Des images aux chansons, retrouver la mémoire des lieux
Une photographie conserve la trace d’un monument, de ses transformations, parfois de détails disparus. Mais comment préserver les images elles-mêmes ? En Bourgogne-Franche-Comté, la DRAC ouvre ses portes à Dijon : photographies de cathédrales, atelier cyanotype (procédé photographie monochrome artisanale solaire avec un agréable rendu bleu caractéristique) et numérisation du bâti en 3D éclairent les liens entre création et conservation.
Cette mémoire emprunte aussi d’autres chemins. À La Réunion, la gare de la Grande Chaloupe fait revivre le Ti Train à travers ses chansons. En Île-de-France, le musée Stéphane Mallarmé, à Vulaines-sur-Seine, rouvre exceptionnellement la demeure où le poète séjourna dès 1874, parmi les œuvres de ses amis artistes.
Sauvegarder le patrimoine : à vous d’essayer !
Préserver une histoire, cela s’apprend aussi par le geste. En Occitanie, au château de Montferrand, dans l’Hérault, les bénévoles proposent des démonstrations de taille de pierre en lien avec les futurs travaux. En Centre-Val de Loire, l’atelier « Sauve ton patrimoine », à Orléans, apprend les premiers secours pour les livres et archives endommagés par l’eau.

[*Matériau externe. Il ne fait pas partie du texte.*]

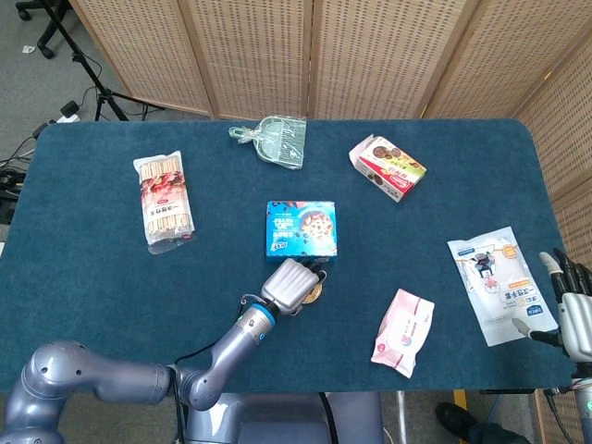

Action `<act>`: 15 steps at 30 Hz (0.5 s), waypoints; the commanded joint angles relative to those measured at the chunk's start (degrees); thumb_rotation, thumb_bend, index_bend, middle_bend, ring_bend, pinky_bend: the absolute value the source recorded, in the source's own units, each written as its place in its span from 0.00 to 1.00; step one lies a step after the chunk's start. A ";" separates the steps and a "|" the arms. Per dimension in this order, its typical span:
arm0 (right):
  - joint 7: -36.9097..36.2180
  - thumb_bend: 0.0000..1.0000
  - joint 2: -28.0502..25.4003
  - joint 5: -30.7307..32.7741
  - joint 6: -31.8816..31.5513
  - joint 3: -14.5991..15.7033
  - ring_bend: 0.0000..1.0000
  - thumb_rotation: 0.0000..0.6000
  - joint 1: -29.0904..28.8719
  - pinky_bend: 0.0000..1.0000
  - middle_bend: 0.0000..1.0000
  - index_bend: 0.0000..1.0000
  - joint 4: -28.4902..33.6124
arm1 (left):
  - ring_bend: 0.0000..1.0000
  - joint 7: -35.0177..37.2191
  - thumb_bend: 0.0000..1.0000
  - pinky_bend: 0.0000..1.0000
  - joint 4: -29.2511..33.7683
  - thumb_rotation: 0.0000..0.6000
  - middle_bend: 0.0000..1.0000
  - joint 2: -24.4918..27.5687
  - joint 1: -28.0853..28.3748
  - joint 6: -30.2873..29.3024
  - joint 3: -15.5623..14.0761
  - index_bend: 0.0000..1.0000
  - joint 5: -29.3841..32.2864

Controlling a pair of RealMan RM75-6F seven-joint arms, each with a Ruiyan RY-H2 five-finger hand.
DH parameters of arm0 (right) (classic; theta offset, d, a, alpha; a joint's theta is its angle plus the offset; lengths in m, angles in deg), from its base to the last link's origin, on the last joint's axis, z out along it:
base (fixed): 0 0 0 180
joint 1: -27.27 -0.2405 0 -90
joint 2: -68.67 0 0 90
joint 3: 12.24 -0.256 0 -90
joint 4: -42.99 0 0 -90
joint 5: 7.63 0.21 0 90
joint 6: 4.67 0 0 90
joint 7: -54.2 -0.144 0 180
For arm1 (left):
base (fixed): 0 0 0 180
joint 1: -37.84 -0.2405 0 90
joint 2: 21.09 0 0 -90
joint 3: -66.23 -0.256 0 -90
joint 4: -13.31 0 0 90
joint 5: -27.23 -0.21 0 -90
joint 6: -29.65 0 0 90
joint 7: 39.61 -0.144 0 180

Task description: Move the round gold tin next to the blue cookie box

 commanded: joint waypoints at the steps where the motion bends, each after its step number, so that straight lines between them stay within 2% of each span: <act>1: 0.27 0.00 0.05 -0.29 -0.19 0.14 0.00 1.00 0.04 0.00 0.00 0.00 0.16 | 0.01 -1.52 0.08 0.22 2.84 1.00 0.02 1.98 -0.11 -0.29 -1.06 0.10 1.98; 4: -0.14 0.00 -0.06 -0.72 -0.20 0.35 0.00 1.00 0.08 0.00 0.00 0.00 0.48 | 0.00 -2.60 0.06 0.10 5.12 1.00 0.00 3.19 -0.29 -1.83 -1.62 0.00 3.02; 8: 0.21 0.00 -0.03 -1.34 -0.47 0.63 0.00 1.00 0.13 0.00 0.00 0.00 0.66 | 0.00 0.91 0.06 0.07 9.10 1.00 0.00 5.72 -1.73 -2.53 -1.83 0.00 0.04; 15: 0.94 0.00 0.24 -1.93 -0.52 0.90 0.00 1.00 -0.02 0.00 0.00 0.00 0.83 | 0.00 15.52 0.00 0.05 21.75 1.00 0.00 19.61 -9.54 -6.03 -3.97 0.00 -15.96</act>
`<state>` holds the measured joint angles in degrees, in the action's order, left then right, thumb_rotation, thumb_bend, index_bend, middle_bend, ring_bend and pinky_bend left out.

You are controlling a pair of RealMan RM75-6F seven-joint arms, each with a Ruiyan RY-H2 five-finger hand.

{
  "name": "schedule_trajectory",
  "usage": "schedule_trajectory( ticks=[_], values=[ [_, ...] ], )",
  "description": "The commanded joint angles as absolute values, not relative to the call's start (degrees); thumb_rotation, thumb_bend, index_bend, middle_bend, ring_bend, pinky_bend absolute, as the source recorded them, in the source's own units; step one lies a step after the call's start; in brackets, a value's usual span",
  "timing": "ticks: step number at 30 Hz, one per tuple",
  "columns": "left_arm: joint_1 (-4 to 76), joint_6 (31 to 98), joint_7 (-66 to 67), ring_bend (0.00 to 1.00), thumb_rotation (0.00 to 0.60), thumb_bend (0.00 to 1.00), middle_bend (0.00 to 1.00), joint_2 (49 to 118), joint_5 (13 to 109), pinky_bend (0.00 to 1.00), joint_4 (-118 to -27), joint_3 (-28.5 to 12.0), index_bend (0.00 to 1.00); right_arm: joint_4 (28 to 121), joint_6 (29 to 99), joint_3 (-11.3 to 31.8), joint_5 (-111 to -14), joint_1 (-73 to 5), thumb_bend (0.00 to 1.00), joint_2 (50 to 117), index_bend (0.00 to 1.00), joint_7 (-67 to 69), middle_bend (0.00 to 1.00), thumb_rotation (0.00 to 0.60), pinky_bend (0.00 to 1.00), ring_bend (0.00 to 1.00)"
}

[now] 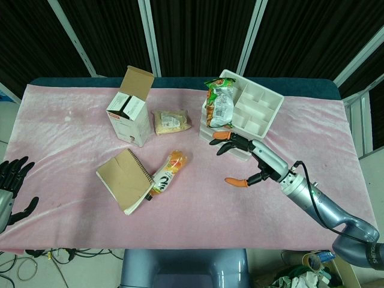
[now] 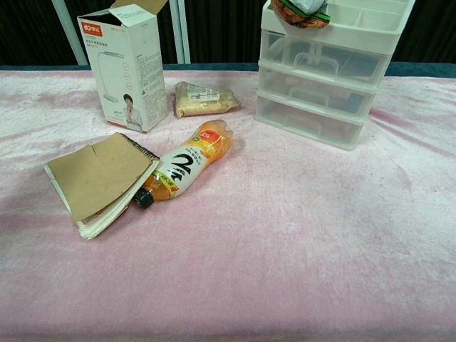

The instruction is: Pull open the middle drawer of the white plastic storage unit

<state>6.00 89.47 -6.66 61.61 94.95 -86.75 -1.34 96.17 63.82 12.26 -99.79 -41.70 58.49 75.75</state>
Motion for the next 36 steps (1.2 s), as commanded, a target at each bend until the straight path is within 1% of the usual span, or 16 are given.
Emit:
schedule_trajectory(
  ticks=[1,6,14,24,27,29,30,32,34,36],
  values=[
    [6.0,88.9,-6.4,0.00,0.600,0.35,0.01,61.5,94.2,0.00,-86.9,-1.2,0.06,96.2,63.9,12.0,-99.0,-42.1,0.15,58.7,0.17,75.2,0.20,0.600,0.26,0.30],
    [6.0,87.0,-5.7,0.00,0.600,0.35,0.02,60.7,92.6,0.00,-88.4,-0.7,0.06,95.9,63.5,11.8,-96.6,-42.6,0.15,59.1,0.17,74.1,0.20,0.600,0.26,0.30],
    [5.9,86.6,-4.8,0.00,0.600,0.35,0.02,60.6,91.5,0.00,-89.4,-0.8,0.07,95.4,62.1,11.8,-92.0,-42.8,0.15,59.3,0.17,72.4,0.21,0.600,0.26,0.31],
    [5.3,87.2,-4.1,0.00,0.600,0.35,0.02,60.5,91.0,0.00,-89.7,-0.6,0.07,97.7,65.2,11.1,-93.1,-41.7,0.15,59.0,0.17,70.3,0.21,0.600,0.26,0.31],
    [5.4,86.8,-4.5,0.00,0.600,0.35,0.02,60.4,90.5,0.00,-89.8,-0.8,0.07,98.4,64.9,10.4,-93.0,-41.4,0.15,58.8,0.17,68.3,0.21,0.600,0.26,0.31],
    [5.6,86.5,-4.5,0.00,0.600,0.35,0.02,60.4,90.3,0.00,-89.9,-0.8,0.07,99.1,64.5,10.1,-92.3,-41.1,0.15,58.7,0.17,66.7,0.23,0.600,0.27,0.33],
    [5.6,86.3,-4.3,0.00,0.600,0.35,0.02,60.4,90.2,0.00,-89.9,-0.7,0.07,99.7,64.1,9.8,-91.7,-40.9,0.15,58.6,0.17,65.6,0.24,0.600,0.28,0.35],
    [5.6,86.2,-3.9,0.00,0.600,0.35,0.02,60.5,90.1,0.00,-90.0,-0.7,0.07,100.7,63.5,9.2,-90.6,-40.3,0.15,58.6,0.17,63.5,0.29,0.600,0.35,0.40],
    [5.5,86.5,-3.6,0.00,0.600,0.35,0.02,60.6,90.0,0.00,-90.1,-0.9,0.07,101.7,63.0,8.4,-89.6,-39.6,0.16,59.3,0.17,60.5,0.36,0.600,0.50,0.46],
    [5.3,86.7,-3.6,0.00,0.600,0.35,0.02,60.6,89.9,0.00,-90.2,-0.9,0.07,102.3,62.3,7.2,-89.6,-39.1,0.17,60.1,0.17,58.1,0.40,0.600,0.62,0.50]
  ],
)
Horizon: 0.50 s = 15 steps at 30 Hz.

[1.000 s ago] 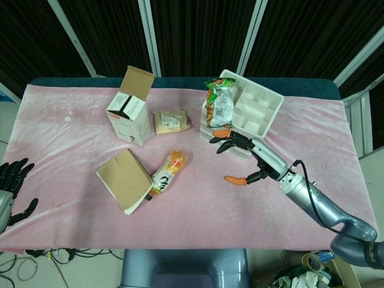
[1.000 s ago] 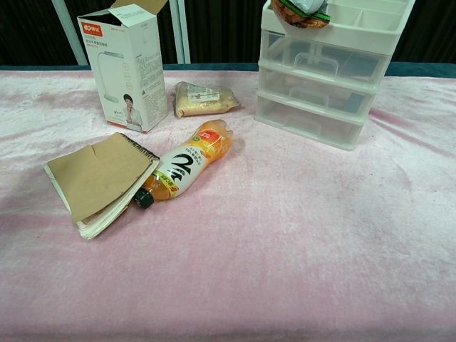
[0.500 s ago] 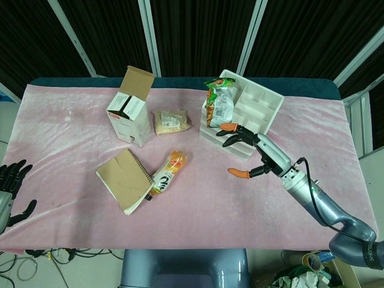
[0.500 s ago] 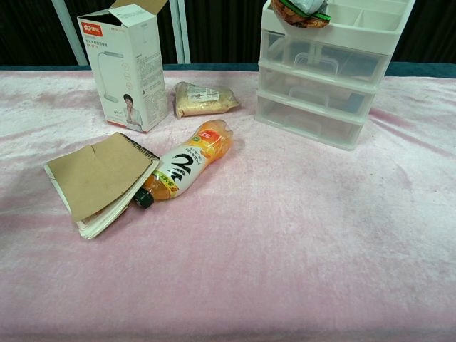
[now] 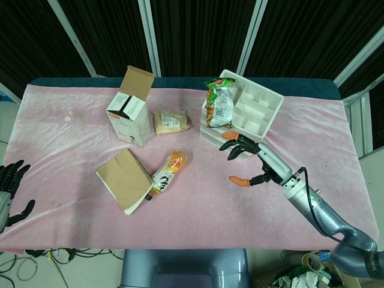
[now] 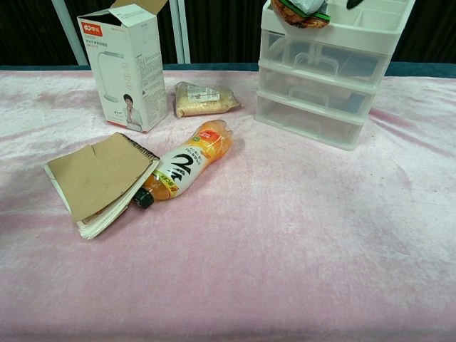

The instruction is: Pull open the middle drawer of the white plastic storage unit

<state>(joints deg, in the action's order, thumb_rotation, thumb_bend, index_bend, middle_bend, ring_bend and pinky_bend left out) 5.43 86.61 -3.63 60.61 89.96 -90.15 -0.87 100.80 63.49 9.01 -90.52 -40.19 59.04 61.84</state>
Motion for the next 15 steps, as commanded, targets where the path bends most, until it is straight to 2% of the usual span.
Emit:
schedule_trajectory(
  ticks=[1,4,7,15],
  values=[
    [5.3,86.8,-3.7,0.00,0.600,0.35,0.02,60.6,89.9,0.00,-90.2,-0.9,0.07,102.4,62.0,6.8,-89.8,-39.0,0.18,60.3,0.17,57.4,0.43,0.600,0.67,0.52],
    [5.0,87.2,-3.9,0.00,0.600,0.35,0.02,60.6,89.9,0.00,-90.3,-0.9,0.07,102.2,60.7,5.1,-90.1,-38.6,0.19,62.1,0.15,54.6,0.51,0.600,0.75,0.59],
    [4.8,87.6,-3.8,0.00,0.600,0.35,0.02,60.7,89.9,0.00,-90.2,-0.9,0.07,101.1,57.8,4.3,-88.3,-39.0,0.20,64.8,0.12,51.6,0.58,0.600,0.77,0.65],
    [5.0,87.1,-3.5,0.00,0.600,0.35,0.02,60.7,89.6,0.00,-90.2,-1.0,0.07,95.3,51.8,6.4,-79.3,-41.1,0.22,72.8,0.07,44.0,0.76,0.600,0.85,0.81]
  ],
)
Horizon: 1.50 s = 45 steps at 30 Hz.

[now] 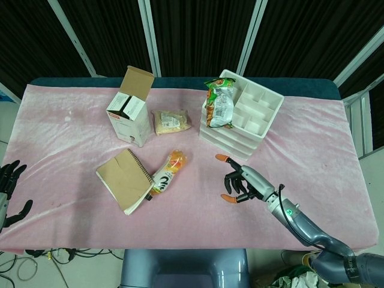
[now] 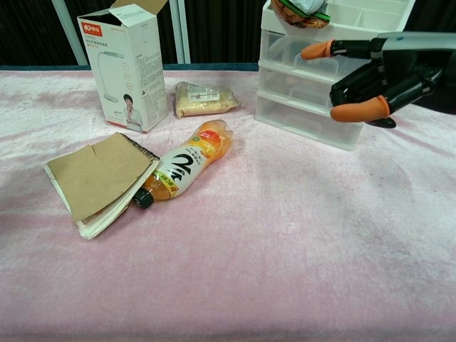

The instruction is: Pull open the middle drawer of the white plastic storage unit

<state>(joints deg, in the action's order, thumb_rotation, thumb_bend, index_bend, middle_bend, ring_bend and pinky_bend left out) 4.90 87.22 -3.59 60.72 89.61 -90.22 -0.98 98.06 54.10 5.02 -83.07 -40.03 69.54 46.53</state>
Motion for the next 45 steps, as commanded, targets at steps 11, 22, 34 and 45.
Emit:
schedule_trajectory(
  ticks=[11,22,34,45],
  values=[
    [4.9,86.9,-3.3,0.00,0.600,0.35,0.02,60.6,89.3,0.00,-90.5,-1.0,0.07,88.0,46.1,11.9,-68.7,-43.9,0.36,80.3,0.01,40.5,0.80,0.600,0.87,0.84],
    [4.9,86.7,-3.0,0.00,0.600,0.35,0.02,60.5,89.3,0.00,-90.6,-0.9,0.07,82.9,46.4,15.8,-60.9,-44.5,0.39,87.0,0.00,36.3,0.80,0.600,0.87,0.84],
    [4.8,86.6,-3.1,0.00,0.600,0.35,0.02,60.4,89.1,0.00,-90.7,-0.9,0.07,81.0,47.3,19.3,-54.8,-43.4,0.41,91.1,0.00,32.3,0.80,0.600,0.87,0.84],
    [4.9,86.2,-2.8,0.00,0.600,0.35,0.02,60.4,88.8,0.00,-90.8,-1.0,0.07,79.2,47.2,20.7,-54.7,-42.5,0.45,93.1,0.00,31.0,0.80,0.600,0.87,0.84]
  ],
)
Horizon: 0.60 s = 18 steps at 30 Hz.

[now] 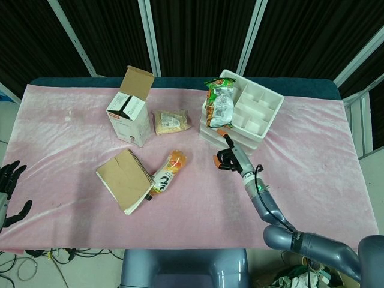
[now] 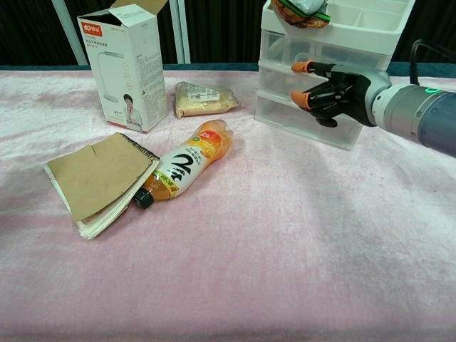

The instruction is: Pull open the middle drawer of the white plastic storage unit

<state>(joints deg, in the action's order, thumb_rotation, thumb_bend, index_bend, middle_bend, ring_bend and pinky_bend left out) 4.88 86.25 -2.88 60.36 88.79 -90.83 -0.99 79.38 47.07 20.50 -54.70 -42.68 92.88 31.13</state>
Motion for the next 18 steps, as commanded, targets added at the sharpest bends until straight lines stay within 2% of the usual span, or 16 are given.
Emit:
schedule_trajectory(
  ticks=[1,18],
  values=[
    [4.9,86.2,-2.8,0.00,0.600,0.35,0.02,60.4,88.8,0.00,-90.8,-1.0,0.07,78.9,47.3,20.9,-54.7,-42.4,0.46,93.4,0.00,30.9,0.80,0.600,0.87,0.84],
    [4.8,85.8,-2.2,0.00,0.600,0.35,0.02,60.3,88.4,0.00,-91.1,-0.9,0.07,77.6,48.3,22.6,-55.2,-40.1,0.48,95.6,0.00,31.3,0.80,0.600,0.87,0.84]
  ],
)
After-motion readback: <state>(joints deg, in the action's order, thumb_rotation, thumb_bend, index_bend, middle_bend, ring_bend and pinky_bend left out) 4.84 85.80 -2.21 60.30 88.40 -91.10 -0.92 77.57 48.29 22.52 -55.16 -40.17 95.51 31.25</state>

Et avant de conserver, comment découvre-t-on ? Dans le Grand Est, le Village Archéo’ de Châlons-en-Champagne initie à la fouille dans un ancien abattoir du XIXe siècle. En Provence-Alpes-Côte d’Azur, les familles explorent les mêmes méthodes pour percer les secrets du château de Grimaud.
Passer de l’autre côté du décor
En Normandie, le théâtre Montdory de Barentin dévoile sa régie et ses coulisses ; en Nouvelle-Aquitaine, celui de L’Empreinte, à Brive, se découvre par une chasse au trésor. Le jeu mène aussi à Lyon, en Auvergne-Rhône-Alpes : au Grenier d’Abondance, construit au XVIIIe siècle pour stocker le blé des Lyonnais, on s’essaie aux jeux médiévaux. En Martinique, les portes de l’Observatoire volcanologique et sismologique s’ouvrent sur les instruments et les métiers qui permettent de comprendre les phénomènes naturels du territoire.
Au fil des visites, les paysages du quotidien révèlent ainsi ce que l’habitude efface : l’histoire d’un lieu, les usages qui l’ont façonné et le travail de celles et ceux qui le font vivre et perdurer.